Task requirements - The copy you return should hold only the lines from the top of the data below through the line with "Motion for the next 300", each duplicated exactly and with no pictures.

Records from a collection -

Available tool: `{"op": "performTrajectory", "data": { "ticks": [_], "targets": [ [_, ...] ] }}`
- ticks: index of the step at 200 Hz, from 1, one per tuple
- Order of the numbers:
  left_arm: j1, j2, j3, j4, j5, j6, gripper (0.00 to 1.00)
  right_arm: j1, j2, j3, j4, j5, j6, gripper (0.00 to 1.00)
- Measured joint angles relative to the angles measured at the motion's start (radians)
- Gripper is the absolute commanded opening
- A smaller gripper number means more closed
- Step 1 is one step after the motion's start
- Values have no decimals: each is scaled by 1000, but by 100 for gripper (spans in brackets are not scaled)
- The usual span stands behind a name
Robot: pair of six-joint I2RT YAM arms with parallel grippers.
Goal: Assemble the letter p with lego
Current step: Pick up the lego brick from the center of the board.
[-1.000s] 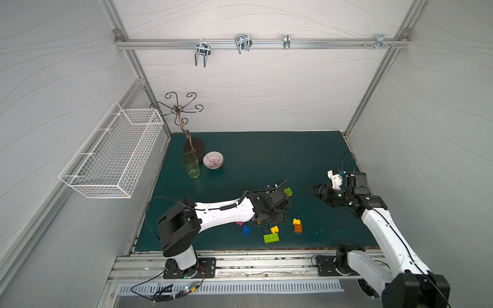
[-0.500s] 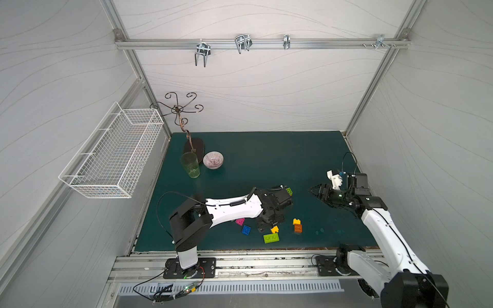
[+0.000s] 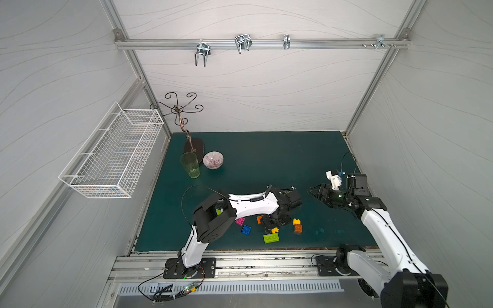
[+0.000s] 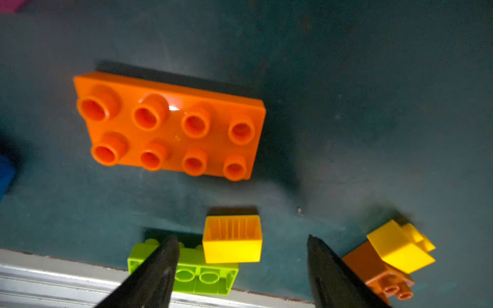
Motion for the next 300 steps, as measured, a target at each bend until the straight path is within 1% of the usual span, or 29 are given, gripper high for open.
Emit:
{"op": "performTrajectory", "data": {
  "ticks": [59,66,77,83,114,126,144,155,172,194,214,227,245,270,289,300],
  "targets": [
    [-1,32,2,8,24,-22,59,0,0,-2,11,-10,0,62],
    [-1,32,2,8,24,-25,55,0,0,-2,12,-10,0,62],
    [-1,32,2,8,26,-27,54,0,0,-2,13,-12,0,62],
    [-2,32,2,8,27,-28,52,0,0,-2,14,-13,0,62],
    [-5,35,6,6,27,-31,51,0,0,-2,15,-15,0,62],
    [-8,37,10,6,27,-32,44,0,0,-2,15,-16,0,62],
    [-11,37,11,10,27,-29,39,0,1,-2,15,-16,0,62],
    [-13,37,11,13,26,-29,32,0,1,-2,15,-16,0,62],
    [-14,38,18,19,11,3,28,0,5,-2,15,-16,0,62],
    [-13,37,35,16,-48,70,28,0,11,-2,16,-18,0,62],
    [-8,18,36,10,-121,171,28,0,26,-2,20,-31,0,63],
    [0,-14,27,15,-156,274,28,6,47,-2,26,-43,0,63],
    [15,-92,-5,43,-203,454,28,31,87,0,30,-54,0,64],
    [32,-206,-59,98,-254,752,28,97,155,20,29,-79,0,64],
    [40,-251,-102,169,-253,965,28,139,206,44,23,-101,0,64],
    [39,-257,-128,208,-248,1062,28,164,230,60,15,-113,0,64]
  ]
}}
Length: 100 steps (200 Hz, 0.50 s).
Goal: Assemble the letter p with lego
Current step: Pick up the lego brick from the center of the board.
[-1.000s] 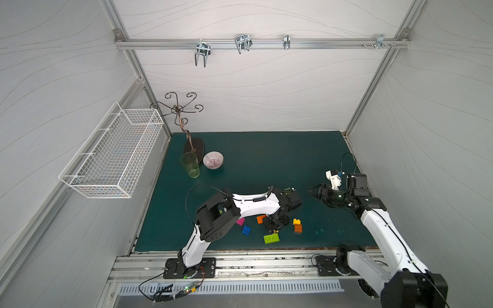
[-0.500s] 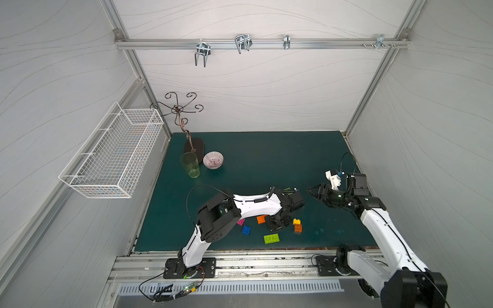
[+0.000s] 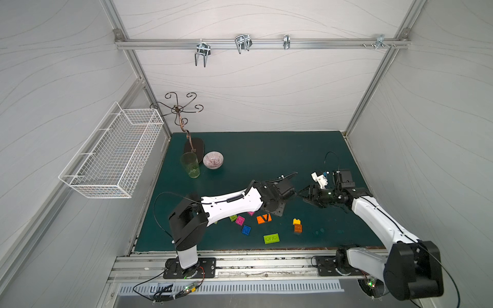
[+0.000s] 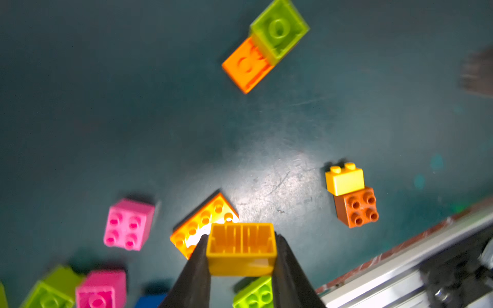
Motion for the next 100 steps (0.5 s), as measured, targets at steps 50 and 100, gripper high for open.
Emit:
{"op": "performTrajectory", "data": {
  "ticks": [50,100],
  "targets": [
    [5,-14,-164,216,43,296,27,109,61,74,-70,-23,0,58],
    [-7,-225,-354,431,98,416,28,183,74,127,-169,-26,-8,55]
  ]
}}
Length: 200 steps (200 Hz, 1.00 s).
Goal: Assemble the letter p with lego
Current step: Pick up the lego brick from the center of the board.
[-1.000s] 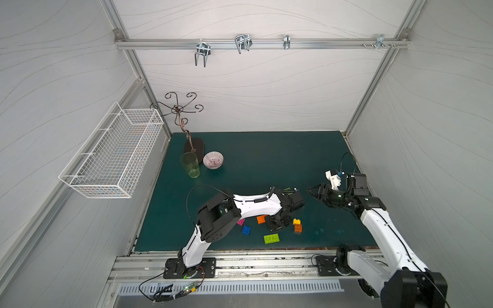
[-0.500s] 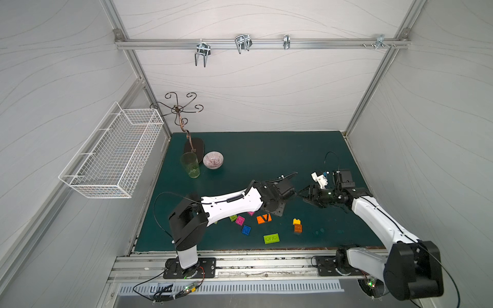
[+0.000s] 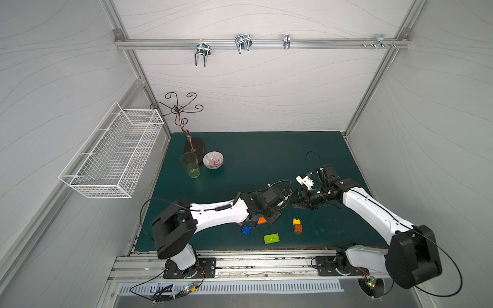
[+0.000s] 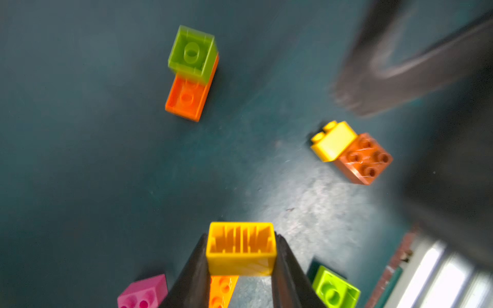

Reply -
Available tool: `{"op": "performTrajectory", "data": { "ticks": [_], "targets": [ [_, ...] ] }}`
- ticks: index of the step at 200 Hz, from 1, one per tuple
- Order of the numbers:
  left_arm: j1, j2, j3, j4, j5, j6, gripper (0.00 to 1.00)
  right_arm: j1, j2, j3, j4, j5, j6, gripper (0.00 to 1.00)
- Measured joint angles relative to the angles measured at the motion's start (radians)
- Gripper is the absolute commanded opening
- A smaller gripper number means more closed
- Step 1 is one step after the motion's start
- Values have no decimals: each is scaled by 1000, but by 100 for gripper (spans in brackets are not scaled)
- The usual span stands behind a name
Robot: pair of six-joint I2RT YAM arms with parallel grippers.
Goal: Assemble the letter p with lego
Current step: Pick up the lego brick from the center of the board.
[-1.000s] 
[-0.500s] 
[+0.000s] 
[+0.000s] 
Motion for the next 300 steps, as measured, a target at each bend until the straight path is within 1% of the usual span, or 29 are given, gripper high for open.

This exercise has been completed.